● **DIRECTIONS**:
Your answer must match the records word for word and contain no pictures.

Stored entries:
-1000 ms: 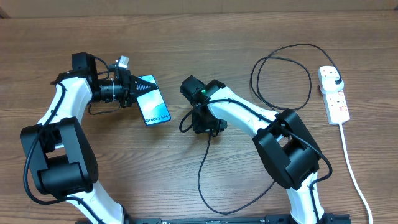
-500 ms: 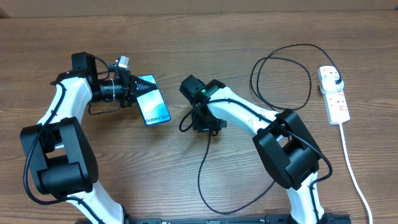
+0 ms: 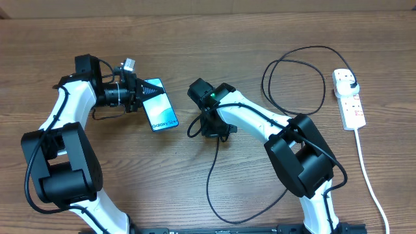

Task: Plug charger to phone and switch on socket
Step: 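Lower the right gripper and close on the cable plug, then lift the plug with the right gripper toward the phone's bottom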

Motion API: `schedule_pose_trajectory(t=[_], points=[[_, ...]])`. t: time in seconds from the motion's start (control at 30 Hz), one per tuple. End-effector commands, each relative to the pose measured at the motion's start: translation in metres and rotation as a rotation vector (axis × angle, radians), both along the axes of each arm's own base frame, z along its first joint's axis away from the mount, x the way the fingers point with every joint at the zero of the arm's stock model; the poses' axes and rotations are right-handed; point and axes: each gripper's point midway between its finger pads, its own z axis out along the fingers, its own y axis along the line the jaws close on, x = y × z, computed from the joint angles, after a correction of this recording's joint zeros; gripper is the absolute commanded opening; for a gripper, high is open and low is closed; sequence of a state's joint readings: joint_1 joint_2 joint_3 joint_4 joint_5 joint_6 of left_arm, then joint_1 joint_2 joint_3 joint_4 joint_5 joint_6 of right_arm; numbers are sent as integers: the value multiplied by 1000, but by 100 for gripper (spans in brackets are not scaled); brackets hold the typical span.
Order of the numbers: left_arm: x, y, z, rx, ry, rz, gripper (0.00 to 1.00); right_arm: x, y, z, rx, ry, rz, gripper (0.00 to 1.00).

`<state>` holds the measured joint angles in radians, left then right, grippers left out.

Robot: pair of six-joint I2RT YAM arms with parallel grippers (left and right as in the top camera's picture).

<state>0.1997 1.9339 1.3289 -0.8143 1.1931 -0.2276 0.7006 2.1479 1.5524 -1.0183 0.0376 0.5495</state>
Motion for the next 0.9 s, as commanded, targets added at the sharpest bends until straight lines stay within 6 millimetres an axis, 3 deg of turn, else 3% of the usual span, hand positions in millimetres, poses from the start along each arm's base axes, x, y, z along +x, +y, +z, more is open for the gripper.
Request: schedule_pose_trajectory(t=[0.0, 0.37, 0.5, 0.87], points=[[0, -4, 13, -19, -51, -19, 4, 8, -16, -12, -68, -11, -20, 15], [0, -4, 13, -19, -52, -19, 4, 6, -15, -12, -62, 1, -20, 10], [0, -4, 13, -19, -52, -19, 4, 6, -15, -12, -62, 1, -21, 4], [0, -4, 13, -19, -55, -18, 4, 5, -3, -7, 8, 28, -48, 4]])
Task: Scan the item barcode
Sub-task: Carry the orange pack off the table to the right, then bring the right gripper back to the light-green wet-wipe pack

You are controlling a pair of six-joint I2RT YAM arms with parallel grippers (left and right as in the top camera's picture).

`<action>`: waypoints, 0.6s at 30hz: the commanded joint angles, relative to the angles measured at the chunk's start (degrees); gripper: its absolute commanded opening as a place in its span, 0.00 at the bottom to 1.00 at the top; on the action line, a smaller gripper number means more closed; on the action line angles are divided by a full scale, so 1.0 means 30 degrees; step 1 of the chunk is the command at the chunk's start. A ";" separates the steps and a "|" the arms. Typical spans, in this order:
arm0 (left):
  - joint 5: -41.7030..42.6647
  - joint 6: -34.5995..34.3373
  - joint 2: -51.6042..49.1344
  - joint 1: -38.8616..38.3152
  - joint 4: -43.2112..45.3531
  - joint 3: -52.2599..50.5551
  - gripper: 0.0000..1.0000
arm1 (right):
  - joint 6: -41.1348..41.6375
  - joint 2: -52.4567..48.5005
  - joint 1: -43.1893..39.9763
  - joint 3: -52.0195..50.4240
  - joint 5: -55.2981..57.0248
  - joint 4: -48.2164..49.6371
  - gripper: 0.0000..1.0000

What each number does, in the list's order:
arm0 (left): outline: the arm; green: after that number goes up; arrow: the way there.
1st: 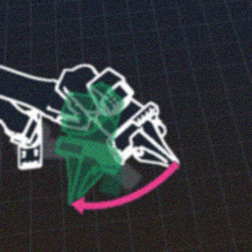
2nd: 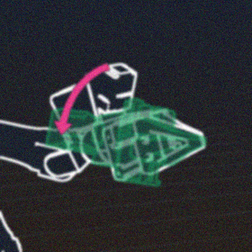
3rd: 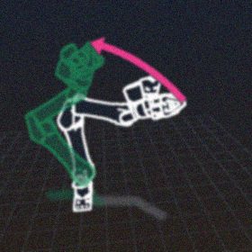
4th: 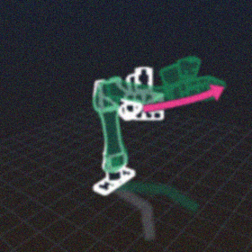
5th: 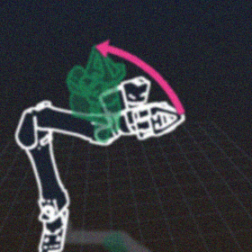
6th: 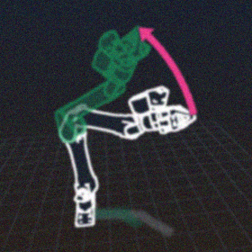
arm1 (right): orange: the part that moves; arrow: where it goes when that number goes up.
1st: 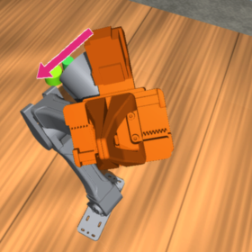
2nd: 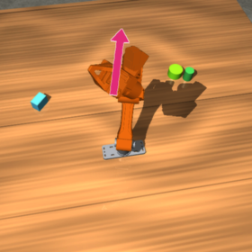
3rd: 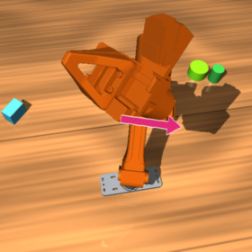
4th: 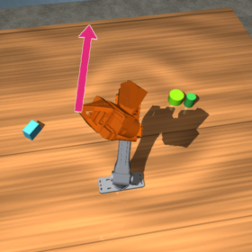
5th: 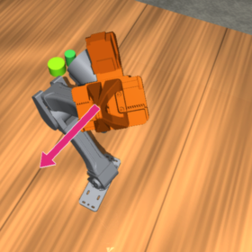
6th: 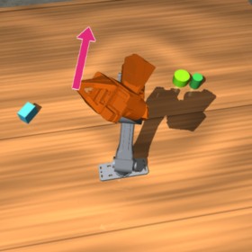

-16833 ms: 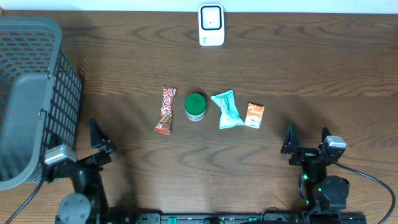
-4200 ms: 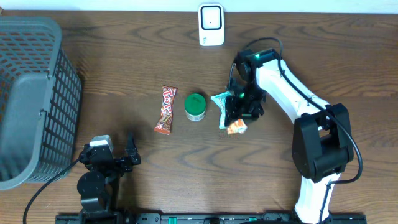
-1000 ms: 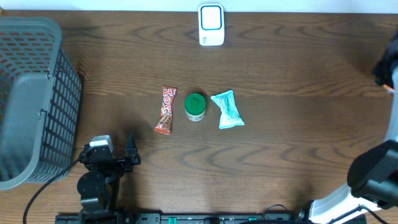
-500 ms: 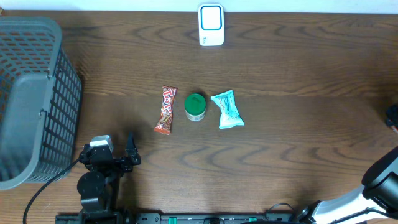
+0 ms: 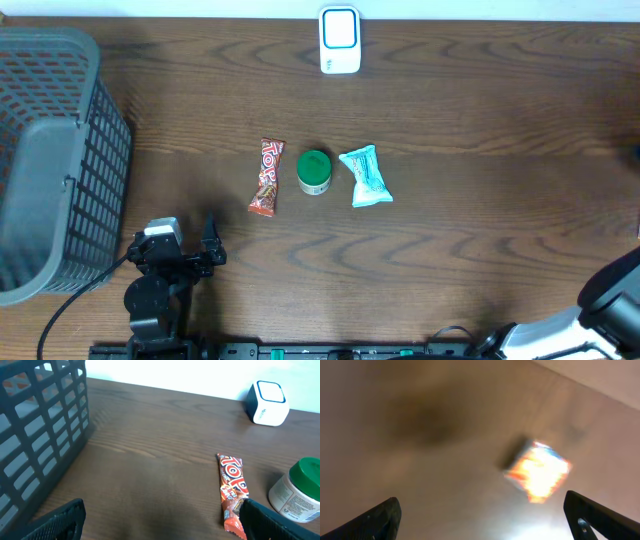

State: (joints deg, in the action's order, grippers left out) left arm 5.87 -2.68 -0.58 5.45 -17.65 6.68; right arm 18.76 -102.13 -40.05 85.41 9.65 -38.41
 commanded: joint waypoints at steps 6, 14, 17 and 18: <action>0.0044 0.0313 0.0117 -0.0058 -0.0466 -0.0284 0.98 | -0.0342 0.3752 0.3526 0.1785 -1.2284 0.0772 0.99; 0.0044 0.0313 0.0117 -0.0058 -0.0466 -0.0284 0.98 | -0.0998 0.3708 1.1606 0.1100 -1.1744 -0.1690 0.99; 0.0044 0.0321 0.0117 -0.0058 -0.0466 -0.0284 0.98 | -0.1953 0.3381 1.5176 0.0612 -0.8735 -0.2361 0.99; 0.0044 0.0313 0.0117 -0.0058 -0.0466 -0.0284 0.98 | -0.2011 0.3242 1.6203 0.0510 -0.7337 -0.2586 0.99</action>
State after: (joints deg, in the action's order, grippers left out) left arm 5.87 -2.68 -0.58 5.45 -17.65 6.68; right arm 15.86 -91.57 2.11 88.33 -20.71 -45.12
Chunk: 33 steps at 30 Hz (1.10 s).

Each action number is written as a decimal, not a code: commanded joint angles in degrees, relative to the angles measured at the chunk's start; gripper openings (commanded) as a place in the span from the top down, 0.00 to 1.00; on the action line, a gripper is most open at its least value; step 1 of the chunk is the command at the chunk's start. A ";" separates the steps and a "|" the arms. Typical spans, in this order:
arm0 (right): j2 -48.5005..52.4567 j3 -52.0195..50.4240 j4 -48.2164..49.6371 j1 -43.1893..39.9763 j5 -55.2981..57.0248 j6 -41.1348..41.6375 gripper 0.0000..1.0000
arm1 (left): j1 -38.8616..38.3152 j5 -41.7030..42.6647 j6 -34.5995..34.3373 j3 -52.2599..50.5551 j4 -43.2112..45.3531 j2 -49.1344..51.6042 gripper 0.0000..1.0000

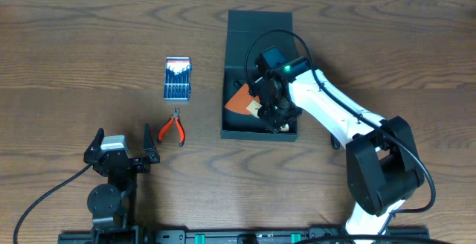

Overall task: Pack container
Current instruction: 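Lower the scraper into the box and release it, then move the right gripper to the yellow-black screwdriver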

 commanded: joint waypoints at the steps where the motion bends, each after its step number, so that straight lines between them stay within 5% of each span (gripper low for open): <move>1: 0.22 -0.33 0.20 0.42 -0.46 0.24 0.48 | -0.28 0.63 0.96 -0.63 -2.29 -0.35 0.02; 13: 0.20 11.15 -2.67 0.28 0.07 3.17 0.48 | -0.28 0.63 0.96 -0.63 -2.29 -0.35 0.02; 22: 0.20 36.00 -23.06 -5.11 12.87 17.11 0.45 | -0.28 0.63 0.96 -0.63 -2.29 -0.35 0.01; 33: 0.17 41.59 -36.48 -20.85 11.80 18.23 0.16 | -0.28 0.63 0.96 -0.63 -2.29 -0.35 0.02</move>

● **RESULT OF THIS TASK**:
-1000 ms: 
-500 ms: 
+0 ms: 

Task: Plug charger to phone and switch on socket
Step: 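Lower the right gripper and close on the cable plug, then lift the plug with the right gripper toward the phone's bottom
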
Motion API: `schedule_pose_trajectory(t=[_], points=[[_, ...]])`. t: time in seconds from the motion's start (control at 30 Hz), one per tuple. End-effector commands, each relative to the pose measured at the motion's start: translation in metres and rotation as a rotation vector (axis × angle, radians), both along the axes of each arm's own base frame, z along its first joint's axis away from the mount, x the way the fingers point with every joint at the zero of the arm's stock model; the poses' axes and rotations are right-handed; point and axes: each gripper's point midway between its finger pads, its own z axis out along the fingers, its own y axis along the line the jaws close on, x = y × z, computed from the joint angles, after a correction of this recording's joint zeros; gripper is the absolute commanded opening; for a gripper, high is open and low is closed; sequence of a state's joint readings: joint_1 joint_2 joint_3 joint_4 joint_5 joint_6 of left_arm, then joint_1 joint_2 joint_3 joint_4 joint_5 joint_6 of right_arm; numbers are sent as integers: the value multiplied by 1000, but by 100 for gripper (spans in brackets are not scaled); brackets hold the typical span.
Order of the numbers: left_arm: x, y, z, rx, ry, rz, gripper (0.00 to 1.00); right_arm: x, y, z, rx, ry, rz, gripper (0.00 to 1.00).

`<state>` holds the measured joint angles in radians, left then right, grippers left out.

Robot: pair of six-joint I2RT YAM arms with parallel grippers (left and right as in the top camera's picture).

<state>0.1997 1.9339 1.3289 -0.8143 1.1931 -0.2276 0.7006 2.1479 1.5524 -1.0183 0.0376 0.5495</state>
Motion for the next 0.9 s, as commanded, targets added at the sharpest bends until straight lines stay within 6 millimetres an axis, 3 deg of turn, else 3% of the usual span, hand positions in millimetres, poses from the start along each arm's base axes, x, y, z along +x, +y, +z, more is open for the gripper.
Request: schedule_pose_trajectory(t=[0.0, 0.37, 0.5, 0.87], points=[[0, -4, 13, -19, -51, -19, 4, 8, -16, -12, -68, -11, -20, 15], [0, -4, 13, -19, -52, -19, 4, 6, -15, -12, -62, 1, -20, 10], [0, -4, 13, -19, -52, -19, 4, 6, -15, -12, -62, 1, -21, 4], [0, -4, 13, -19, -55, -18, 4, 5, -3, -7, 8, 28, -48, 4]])
Task: Scan the item barcode
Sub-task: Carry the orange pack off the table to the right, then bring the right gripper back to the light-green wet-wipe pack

You are controlling a pair of six-joint I2RT YAM arms with parallel grippers (left and right as in the top camera's picture).

`<action>`: waypoints, 0.6s at 30hz: the commanded joint angles, relative to the angles measured at the chunk's start (degrees); gripper: its absolute commanded opening as a place in its span, 0.00 at the bottom to 1.00 at the top; on the action line, a smaller gripper number means more closed; on the action line angles are divided by a full scale, so 1.0 means 30 degrees; step 1 of the chunk is the command at the chunk's start. A ";" separates the steps and a "|" the arms. Typical spans, in this order:
arm0 (left):
  - joint 5: -41.7030..42.6647
  - joint 6: -34.5995..34.3373
  - joint 2: -51.6042..49.1344
  - joint 1: -38.8616..38.3152
  - joint 4: -43.2112..45.3531
  - joint 3: -52.2599..50.5551
  - gripper: 0.0000..1.0000
arm1 (right):
  - joint 6: -41.1348..41.6375
  - joint 2: -52.4567..48.5005
  - joint 1: -43.1893..39.9763
  - joint 3: -52.0195..50.4240
  - joint 5: -55.2981..57.0248
  - joint 4: -48.2164..49.6371
  - gripper: 0.0000..1.0000

What each number does, in the list's order:
arm0 (left): outline: the arm; green: after that number goes up; arrow: the way there.
1st: 
2nd: 
3rd: 
4th: 
5th: 
6th: 
arm1 (right): orange: the part that moves; arrow: where it goes when that number goes up.
1st: 
2nd: 
3rd: 
4th: 
5th: 
6th: 

-16833 ms: 
-4200 ms: 
-1000 ms: 
-500 ms: 
+0 ms: 

State: (joints deg, in the action's order, grippers left out) left arm 5.87 -2.68 -0.58 5.45 -17.65 6.68; right arm 18.76 -102.13 -40.05 85.41 9.65 -38.41
 commanded: joint waypoints at steps 6, 14, 17 and 18: <action>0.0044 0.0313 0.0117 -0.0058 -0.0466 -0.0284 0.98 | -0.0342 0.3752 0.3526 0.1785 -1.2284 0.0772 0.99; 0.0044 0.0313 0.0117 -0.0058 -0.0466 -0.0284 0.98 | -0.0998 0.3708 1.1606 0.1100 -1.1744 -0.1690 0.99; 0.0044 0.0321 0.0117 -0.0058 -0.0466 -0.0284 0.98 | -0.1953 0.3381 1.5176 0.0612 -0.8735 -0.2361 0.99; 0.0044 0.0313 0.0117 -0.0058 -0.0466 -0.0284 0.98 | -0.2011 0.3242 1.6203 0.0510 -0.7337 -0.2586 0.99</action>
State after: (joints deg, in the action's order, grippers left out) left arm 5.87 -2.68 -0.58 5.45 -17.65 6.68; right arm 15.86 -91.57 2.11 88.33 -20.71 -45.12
Chunk: 33 steps at 30 Hz (1.10 s).

Each action number is written as a decimal, not a code: commanded joint angles in degrees, relative to the angles measured at the chunk's start; gripper openings (commanded) as a place in the span from the top down, 0.00 to 1.00; on the action line, a gripper is most open at its least value; step 1 of the chunk is the command at the chunk's start. A ";" separates the steps and a "|" the arms. Typical spans, in this order:
arm0 (right): j2 -48.5005..52.4567 j3 -52.0195..50.4240 j4 -48.2164..49.6371 j1 -43.1893..39.9763 j5 -55.2981..57.0248 j6 -41.1348..41.6375 gripper 0.0000..1.0000
arm1 (left): j1 -38.8616..38.3152 j5 -41.7030..42.6647 j6 -34.5995..34.3373 j3 -52.2599..50.5551 j4 -43.2112..45.3531 j2 -49.1344..51.6042 gripper 0.0000..1.0000


Overall task: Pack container
Current instruction: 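Lower the scraper into the box and release it, then move the right gripper to the yellow-black screwdriver
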
 commanded: joint waypoints at the steps where the motion bends, each after its step number, so that straight lines between them stay within 5% of each span (gripper low for open): <move>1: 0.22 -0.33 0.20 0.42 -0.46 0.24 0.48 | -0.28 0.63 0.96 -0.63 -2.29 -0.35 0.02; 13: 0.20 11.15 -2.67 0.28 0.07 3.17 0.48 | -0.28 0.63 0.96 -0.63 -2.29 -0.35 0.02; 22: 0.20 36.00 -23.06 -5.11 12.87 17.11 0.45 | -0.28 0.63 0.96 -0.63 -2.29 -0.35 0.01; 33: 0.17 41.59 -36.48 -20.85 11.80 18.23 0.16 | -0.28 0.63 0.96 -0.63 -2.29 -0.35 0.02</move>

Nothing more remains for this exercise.